SOHBET-i MUHABBET

  • Konbuyu başlatan 43887
  • Başlangıç tarihi

AuroraBorealis

Kayıtlı Üye
Katılım
6 Eyl 2017
Mesajlar
38
Tepkime puanı
73
Arkadaşlar enerjiyi ne şekilde hissediyorsunuz? Sadece hissel olarak mı yoksa dalgalar halinde mi? Yoğun enerji akışında fiziksel durumlar yaşıyor musunuz?
Evet negatif enerjiyse halsizlik uyku hali net yada buhran kacmak istiyorum o mekandan basınç gibi. Pozitif yada göksel enerjilerde karıncalanma yada titreşim hafif bir ısı .
 

Alakan

Kayıtlı Üye
Katılım
20 Tem 2022
Mesajlar
1,101
Tepkime puanı
2,101
Evet negatif enerjiyse halsizlik uyku hali net yada buhran kacmak istiyorum o mekandan basınç gibi. Pozitif yada göksel enerjilerde karıncalanma yada titreşim hafif bir ısı .
Eskiden ben de bu şekilde yaşıyordum. Sebebini anlayamadığım bir durumdan ötürü son zamanlarda dalga dalga bir akım hissediyorum. Başkasının enerji alanına bilinçli olarak dahil olduğumda çok net dalgalanma hissediyorum. Bunun dışında zaman zaman gündelik işlerle meşgulken de aynı dalgalanma söz konusu. Sanki bir baloncuğa çarpıyormuşum ya da içine giriyormuşum gibi bir his.
Bunu benim gibi yaşayan birileri var mı ya da bu değişimin sebebi ne olabilir bunu merak ettim aslında.
 

acid

Kayıtlı Üye
Katılım
23 Kas 2012
Mesajlar
436
Tepkime puanı
397
İnsanlara yüzde yüz güvenmek mümkün değil, bunu biliyorum. Ben kendi özel durumumdan dolayı hayatıma birini alamıyorum, arkadaş olarak dahi mümkün olmuyor. Nöronlarım genel ortalamadan farklı diyelim. Bazı şeylerin benim zihnimde karşılığı diğer insanlar gibi değil.

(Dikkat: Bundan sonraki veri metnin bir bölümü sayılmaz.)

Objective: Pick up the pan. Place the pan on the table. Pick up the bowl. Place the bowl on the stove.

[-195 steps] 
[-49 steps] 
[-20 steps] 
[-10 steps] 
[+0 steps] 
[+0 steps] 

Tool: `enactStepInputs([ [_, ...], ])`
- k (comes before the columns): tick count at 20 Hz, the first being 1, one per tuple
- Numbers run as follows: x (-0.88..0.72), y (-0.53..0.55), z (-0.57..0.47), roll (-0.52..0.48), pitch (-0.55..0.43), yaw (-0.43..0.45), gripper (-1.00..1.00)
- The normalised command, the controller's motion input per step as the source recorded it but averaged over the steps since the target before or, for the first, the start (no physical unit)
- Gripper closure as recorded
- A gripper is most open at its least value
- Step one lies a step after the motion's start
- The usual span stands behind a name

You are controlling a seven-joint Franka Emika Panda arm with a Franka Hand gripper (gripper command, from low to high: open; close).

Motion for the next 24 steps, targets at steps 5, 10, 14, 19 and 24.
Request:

Özetle sorum şu; insanları hayatınıza nasıl alabiliyor, insanlara olumsuz olması muhtemel binlerce olasılığa rağmen nasıl şans veriyorsunuz? İnsanlarla özel hayatta nasıl krizsiz iletişim kurabiliyorsunuz? Beynimin farklı algıladığını anlatmak bile benim için hep büyük bir kriz.
 

Ori

Kayıtlı Üye
Katılım
18 Ocak 2010
Mesajlar
3,250
Tepkime puanı
3,146
İnsanlara yüzde yüz güvenmek mümkün değil, bunu biliyorum. Ben kendi özel durumumdan dolayı hayatıma birini alamıyorum, arkadaş olarak dahi mümkün olmuyor. Nöronlarım genel ortalamadan farklı diyelim. Bazı şeylerin benim zihnimde karşılığı diğer insanlar gibi değil.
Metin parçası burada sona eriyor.